When I saw it at the store I almost swore it was a sebae, but the guy working said it wasn't. Are there any sebae look-alikes? Anyways, here it is. I put it in the sand next to my rock work yesterday and since then it has climbed onto the rocks.

(it's about 4-5 in. wide)
anemone3.jpg


anemone.jpg


anemone2.jpg


Looks bleached?
 
Yes, it does looked bleached -- fairly badly.

What does the underside of the oral disc/column look like?

IMO, I am thinking that it is an LTA (( Macrodactyla doreensis )).
 
Yes, it does looked bleached -- fairly badly.

What does the underside of the oral disc/column look like?

IMO, I am thinking that it is an LTA (( Macrodactyla doreensis )).

I second that it looks like a bleached m.doreensis. weird that it climbed up the rocks from the sand though..
 
I'd lean toward Crispa vs. Doreensis:

- can typically see Doreensis verrucae through the oral disk of a specimen that bleached
- Crispa is more likely to spend time on rocky substrate
- and tentancle structure looks more Crispa

Let it acclimate to the lighting and feed it frequent small meals.

Best of luck.
 
Both crispa and doreensis are sand dwellars normally, it could have climbed up on rocks for more light, I've seen both do this.
My guess would be doreensis too, but w/out seeing foot still a guess, is it red?
What lights do you have?
 
fwiw: Crispa is also found on coral skeletons:

"Diagnostic field characters Tentacles long (typically to 100 mm), sinuous, evenly tapered to point, often tipped mauve or blue, rarely yellow or green. Oral disc widely flared, may exceed 500 mm diameter, but commonly 200 mm. Column gray in colour, leathery in texture, with prominent adhesive verrucae; lower part rarely mottled with yellow.
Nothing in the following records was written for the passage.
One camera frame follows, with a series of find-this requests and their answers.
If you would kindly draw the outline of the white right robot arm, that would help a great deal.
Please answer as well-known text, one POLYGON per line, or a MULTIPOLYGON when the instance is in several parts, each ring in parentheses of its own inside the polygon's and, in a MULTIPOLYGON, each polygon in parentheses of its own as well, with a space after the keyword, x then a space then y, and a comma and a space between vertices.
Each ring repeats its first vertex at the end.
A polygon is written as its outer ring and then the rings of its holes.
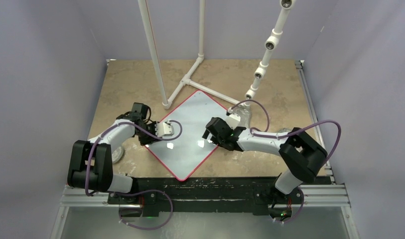
POLYGON ((287 166, 271 188, 271 197, 278 203, 302 183, 315 180, 325 164, 327 151, 303 129, 290 132, 261 132, 243 126, 231 127, 224 119, 212 117, 206 124, 203 139, 228 151, 256 151, 280 156, 287 166))

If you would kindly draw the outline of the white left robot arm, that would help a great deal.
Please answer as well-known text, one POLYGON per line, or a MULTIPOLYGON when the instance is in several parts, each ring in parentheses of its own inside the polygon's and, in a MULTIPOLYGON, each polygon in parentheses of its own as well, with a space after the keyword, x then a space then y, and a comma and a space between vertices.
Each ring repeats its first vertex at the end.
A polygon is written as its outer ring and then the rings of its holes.
POLYGON ((76 141, 72 148, 67 184, 85 189, 88 196, 95 192, 118 192, 126 203, 135 203, 139 199, 137 182, 130 176, 113 172, 112 154, 132 137, 137 137, 142 146, 157 142, 158 122, 150 117, 148 105, 134 103, 130 111, 119 115, 98 136, 76 141))

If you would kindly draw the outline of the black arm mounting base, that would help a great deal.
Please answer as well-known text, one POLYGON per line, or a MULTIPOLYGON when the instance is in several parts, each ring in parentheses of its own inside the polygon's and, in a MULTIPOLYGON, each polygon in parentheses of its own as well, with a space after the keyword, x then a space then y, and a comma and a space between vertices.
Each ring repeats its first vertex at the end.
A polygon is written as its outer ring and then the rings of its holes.
POLYGON ((284 195, 274 189, 275 177, 138 178, 139 196, 109 194, 108 204, 134 206, 135 216, 157 217, 160 212, 251 213, 279 217, 302 203, 294 189, 284 195))

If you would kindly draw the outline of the pink framed whiteboard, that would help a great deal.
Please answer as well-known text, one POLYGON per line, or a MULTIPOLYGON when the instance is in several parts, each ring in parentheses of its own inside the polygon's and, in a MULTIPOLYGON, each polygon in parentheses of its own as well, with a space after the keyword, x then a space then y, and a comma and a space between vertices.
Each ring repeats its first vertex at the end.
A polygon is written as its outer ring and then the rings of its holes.
POLYGON ((162 119, 181 123, 181 136, 147 149, 178 181, 185 181, 218 147, 202 138, 206 124, 212 117, 225 116, 224 106, 205 92, 195 91, 162 119))
Column buried in sediment so oral disc lies at surface of sediment, or pedal disc attached to branching coral.

Details Tentacles very numerous -- to 800 counted. Oral disc usually brownish violet or gray, rarely bright green. Tentacles shrivel when animal is disturbed, and assume green or gray luster; may shorten greatly in absence of fish. For an animal attached to coral branches, verrucae adhere to branches, holding oral disc open among them; verrucae adhere to sediment particles if animal lives in sediment."

http://www.nhm.ku.edu/inverts/ebooks/ch1.html#crispa

I have had 2 long term specimens that did not stay in sand, but always worked their way into clefts in the rock work.
 
from the top down picture it looks like a malu...but from the side it looks like a crispa....I'd say its a malu.
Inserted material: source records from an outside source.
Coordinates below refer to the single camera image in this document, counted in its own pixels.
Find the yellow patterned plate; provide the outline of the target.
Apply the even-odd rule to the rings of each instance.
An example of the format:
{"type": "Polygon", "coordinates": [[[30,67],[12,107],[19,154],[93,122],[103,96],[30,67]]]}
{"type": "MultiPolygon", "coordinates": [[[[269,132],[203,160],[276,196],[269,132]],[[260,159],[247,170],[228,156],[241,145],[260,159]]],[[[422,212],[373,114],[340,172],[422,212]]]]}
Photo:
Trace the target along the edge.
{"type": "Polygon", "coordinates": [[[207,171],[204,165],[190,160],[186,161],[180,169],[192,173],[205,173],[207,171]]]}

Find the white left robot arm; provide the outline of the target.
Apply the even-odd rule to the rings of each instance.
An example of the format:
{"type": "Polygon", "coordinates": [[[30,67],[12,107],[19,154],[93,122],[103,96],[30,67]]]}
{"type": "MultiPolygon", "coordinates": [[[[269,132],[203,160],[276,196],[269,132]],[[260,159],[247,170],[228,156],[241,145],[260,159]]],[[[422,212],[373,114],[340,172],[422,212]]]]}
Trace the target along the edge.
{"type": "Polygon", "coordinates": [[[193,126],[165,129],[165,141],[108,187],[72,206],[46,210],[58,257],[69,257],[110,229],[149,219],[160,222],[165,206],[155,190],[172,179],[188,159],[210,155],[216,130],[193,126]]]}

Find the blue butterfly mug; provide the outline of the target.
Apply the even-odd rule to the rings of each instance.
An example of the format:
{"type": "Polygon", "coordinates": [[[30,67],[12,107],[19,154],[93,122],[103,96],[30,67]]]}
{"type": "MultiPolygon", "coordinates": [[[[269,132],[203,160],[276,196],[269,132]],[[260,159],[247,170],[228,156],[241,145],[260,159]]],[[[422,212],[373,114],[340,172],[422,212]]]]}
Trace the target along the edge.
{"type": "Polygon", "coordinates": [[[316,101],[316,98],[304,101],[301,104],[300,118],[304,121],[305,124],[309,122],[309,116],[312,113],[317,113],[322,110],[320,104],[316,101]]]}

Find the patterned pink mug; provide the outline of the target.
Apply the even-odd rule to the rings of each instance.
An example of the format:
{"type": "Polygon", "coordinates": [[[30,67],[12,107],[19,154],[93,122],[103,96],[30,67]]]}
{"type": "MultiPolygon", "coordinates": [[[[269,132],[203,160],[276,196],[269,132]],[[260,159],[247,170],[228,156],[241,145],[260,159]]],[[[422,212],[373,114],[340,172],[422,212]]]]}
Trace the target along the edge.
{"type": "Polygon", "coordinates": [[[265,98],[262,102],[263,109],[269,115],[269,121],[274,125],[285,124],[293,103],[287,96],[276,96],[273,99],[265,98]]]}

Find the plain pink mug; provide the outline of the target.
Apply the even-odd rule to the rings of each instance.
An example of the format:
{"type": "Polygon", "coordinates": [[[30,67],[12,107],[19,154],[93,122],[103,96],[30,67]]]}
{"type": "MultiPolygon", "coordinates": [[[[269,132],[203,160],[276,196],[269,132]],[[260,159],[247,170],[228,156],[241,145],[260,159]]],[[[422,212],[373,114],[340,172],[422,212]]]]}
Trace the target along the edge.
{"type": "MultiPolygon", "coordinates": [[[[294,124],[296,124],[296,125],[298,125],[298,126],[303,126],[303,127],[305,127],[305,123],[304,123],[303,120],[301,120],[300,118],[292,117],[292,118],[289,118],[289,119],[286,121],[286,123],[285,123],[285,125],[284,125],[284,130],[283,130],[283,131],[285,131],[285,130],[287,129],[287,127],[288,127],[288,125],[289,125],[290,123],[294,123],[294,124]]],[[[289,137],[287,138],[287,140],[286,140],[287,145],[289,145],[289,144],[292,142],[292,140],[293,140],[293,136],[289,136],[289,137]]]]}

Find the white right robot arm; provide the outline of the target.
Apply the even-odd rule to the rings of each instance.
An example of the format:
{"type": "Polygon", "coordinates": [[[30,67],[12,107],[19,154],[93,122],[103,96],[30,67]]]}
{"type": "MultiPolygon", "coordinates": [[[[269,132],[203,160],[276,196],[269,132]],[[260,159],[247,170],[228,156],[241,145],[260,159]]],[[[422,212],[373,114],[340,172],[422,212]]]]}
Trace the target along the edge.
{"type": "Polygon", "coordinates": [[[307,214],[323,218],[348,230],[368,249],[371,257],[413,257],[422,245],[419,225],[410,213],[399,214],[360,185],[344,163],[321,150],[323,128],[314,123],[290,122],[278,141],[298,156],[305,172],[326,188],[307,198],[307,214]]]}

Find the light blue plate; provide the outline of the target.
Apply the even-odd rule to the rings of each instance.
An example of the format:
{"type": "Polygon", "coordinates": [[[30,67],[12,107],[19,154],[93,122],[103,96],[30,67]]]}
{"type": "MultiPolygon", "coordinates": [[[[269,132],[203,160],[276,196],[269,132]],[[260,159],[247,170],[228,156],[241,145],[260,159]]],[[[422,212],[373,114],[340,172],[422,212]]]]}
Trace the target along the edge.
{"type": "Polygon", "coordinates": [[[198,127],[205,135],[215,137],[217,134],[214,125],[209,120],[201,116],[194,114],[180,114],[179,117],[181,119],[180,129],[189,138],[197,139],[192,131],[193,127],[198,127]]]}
My crispa doesnt really look like this one...and yet, I'd say that sebae needs some TLC
 
It's getting better already, i'll post some pictures later.
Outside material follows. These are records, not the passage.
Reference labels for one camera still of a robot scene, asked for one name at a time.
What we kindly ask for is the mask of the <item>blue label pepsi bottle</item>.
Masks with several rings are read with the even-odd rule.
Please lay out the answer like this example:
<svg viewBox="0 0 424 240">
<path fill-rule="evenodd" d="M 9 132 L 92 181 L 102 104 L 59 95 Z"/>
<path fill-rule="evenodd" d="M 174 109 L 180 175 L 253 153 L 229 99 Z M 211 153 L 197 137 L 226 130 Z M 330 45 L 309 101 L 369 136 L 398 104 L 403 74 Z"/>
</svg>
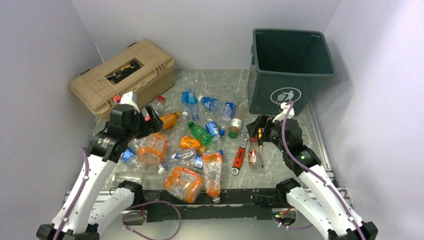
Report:
<svg viewBox="0 0 424 240">
<path fill-rule="evenodd" d="M 217 144 L 221 142 L 221 137 L 225 135 L 225 131 L 214 120 L 208 121 L 205 124 L 205 129 L 212 136 L 212 141 Z"/>
</svg>

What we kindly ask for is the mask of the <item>red cap cola bottle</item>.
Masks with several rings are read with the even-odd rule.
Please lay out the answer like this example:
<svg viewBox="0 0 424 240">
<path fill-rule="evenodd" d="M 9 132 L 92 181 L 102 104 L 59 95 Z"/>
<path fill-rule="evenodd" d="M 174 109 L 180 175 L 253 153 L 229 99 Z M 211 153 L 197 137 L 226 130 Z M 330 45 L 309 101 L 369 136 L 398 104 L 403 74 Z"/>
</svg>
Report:
<svg viewBox="0 0 424 240">
<path fill-rule="evenodd" d="M 259 153 L 258 139 L 256 137 L 251 137 L 248 147 L 248 165 L 251 170 L 258 170 L 261 167 Z"/>
</svg>

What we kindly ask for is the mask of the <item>crushed clear blue label bottle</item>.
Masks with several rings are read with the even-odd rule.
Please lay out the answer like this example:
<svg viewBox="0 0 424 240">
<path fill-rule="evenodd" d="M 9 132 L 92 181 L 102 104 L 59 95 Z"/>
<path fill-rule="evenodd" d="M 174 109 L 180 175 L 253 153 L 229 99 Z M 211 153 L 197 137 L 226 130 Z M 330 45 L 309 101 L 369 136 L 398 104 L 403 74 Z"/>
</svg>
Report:
<svg viewBox="0 0 424 240">
<path fill-rule="evenodd" d="M 195 148 L 182 149 L 172 154 L 168 159 L 158 165 L 158 173 L 164 175 L 175 167 L 185 167 L 199 173 L 203 169 L 202 156 L 198 155 Z"/>
</svg>

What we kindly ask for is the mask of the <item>tall orange label bottle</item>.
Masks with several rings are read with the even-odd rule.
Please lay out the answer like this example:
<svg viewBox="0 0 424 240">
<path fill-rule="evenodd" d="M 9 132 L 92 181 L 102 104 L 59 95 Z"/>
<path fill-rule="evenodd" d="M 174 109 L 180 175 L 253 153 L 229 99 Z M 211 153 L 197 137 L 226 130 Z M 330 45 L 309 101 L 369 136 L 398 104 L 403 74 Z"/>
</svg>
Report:
<svg viewBox="0 0 424 240">
<path fill-rule="evenodd" d="M 214 204 L 221 202 L 221 177 L 223 157 L 219 151 L 206 152 L 202 156 L 202 169 L 205 179 L 206 193 Z"/>
</svg>

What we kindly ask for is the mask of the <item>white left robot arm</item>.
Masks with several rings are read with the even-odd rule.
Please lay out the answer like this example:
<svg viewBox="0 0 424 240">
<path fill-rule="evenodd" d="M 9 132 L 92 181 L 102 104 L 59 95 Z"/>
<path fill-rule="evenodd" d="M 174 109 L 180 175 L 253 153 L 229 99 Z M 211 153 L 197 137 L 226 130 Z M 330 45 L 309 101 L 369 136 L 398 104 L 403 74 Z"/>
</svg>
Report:
<svg viewBox="0 0 424 240">
<path fill-rule="evenodd" d="M 98 240 L 105 228 L 123 210 L 139 209 L 145 198 L 141 184 L 125 180 L 98 208 L 97 197 L 121 154 L 135 138 L 160 132 L 163 121 L 151 105 L 144 107 L 150 120 L 145 120 L 135 106 L 124 103 L 112 108 L 104 129 L 96 133 L 87 148 L 82 148 L 83 165 L 72 190 L 51 223 L 39 226 L 40 240 Z"/>
</svg>

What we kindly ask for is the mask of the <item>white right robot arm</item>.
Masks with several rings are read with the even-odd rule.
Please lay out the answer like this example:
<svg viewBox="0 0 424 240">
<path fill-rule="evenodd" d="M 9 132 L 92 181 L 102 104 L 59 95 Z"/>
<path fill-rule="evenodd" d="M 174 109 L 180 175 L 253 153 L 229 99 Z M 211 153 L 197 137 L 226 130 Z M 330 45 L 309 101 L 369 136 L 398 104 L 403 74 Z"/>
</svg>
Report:
<svg viewBox="0 0 424 240">
<path fill-rule="evenodd" d="M 319 157 L 304 144 L 302 129 L 296 120 L 259 115 L 246 128 L 251 137 L 273 143 L 282 152 L 285 165 L 297 177 L 278 183 L 272 196 L 253 195 L 255 204 L 263 208 L 277 205 L 295 208 L 326 240 L 376 239 L 376 225 L 364 221 L 343 198 Z"/>
</svg>
Right now, I have 2 x 250w MH over a tank which is 24" high. Weird thing is, is that I initially placed it in the sand like I said above, and that was directly underneath MH. Right now, it's still getting plenty, but its in between both of them.
 
the column is tan from what I remember when I put it in...
I can't get a pic of the foot b/c it is staying in a little niche in the rock work.

and the underside of the oral disc is white/tan... hard to tell w/ it bleached like this.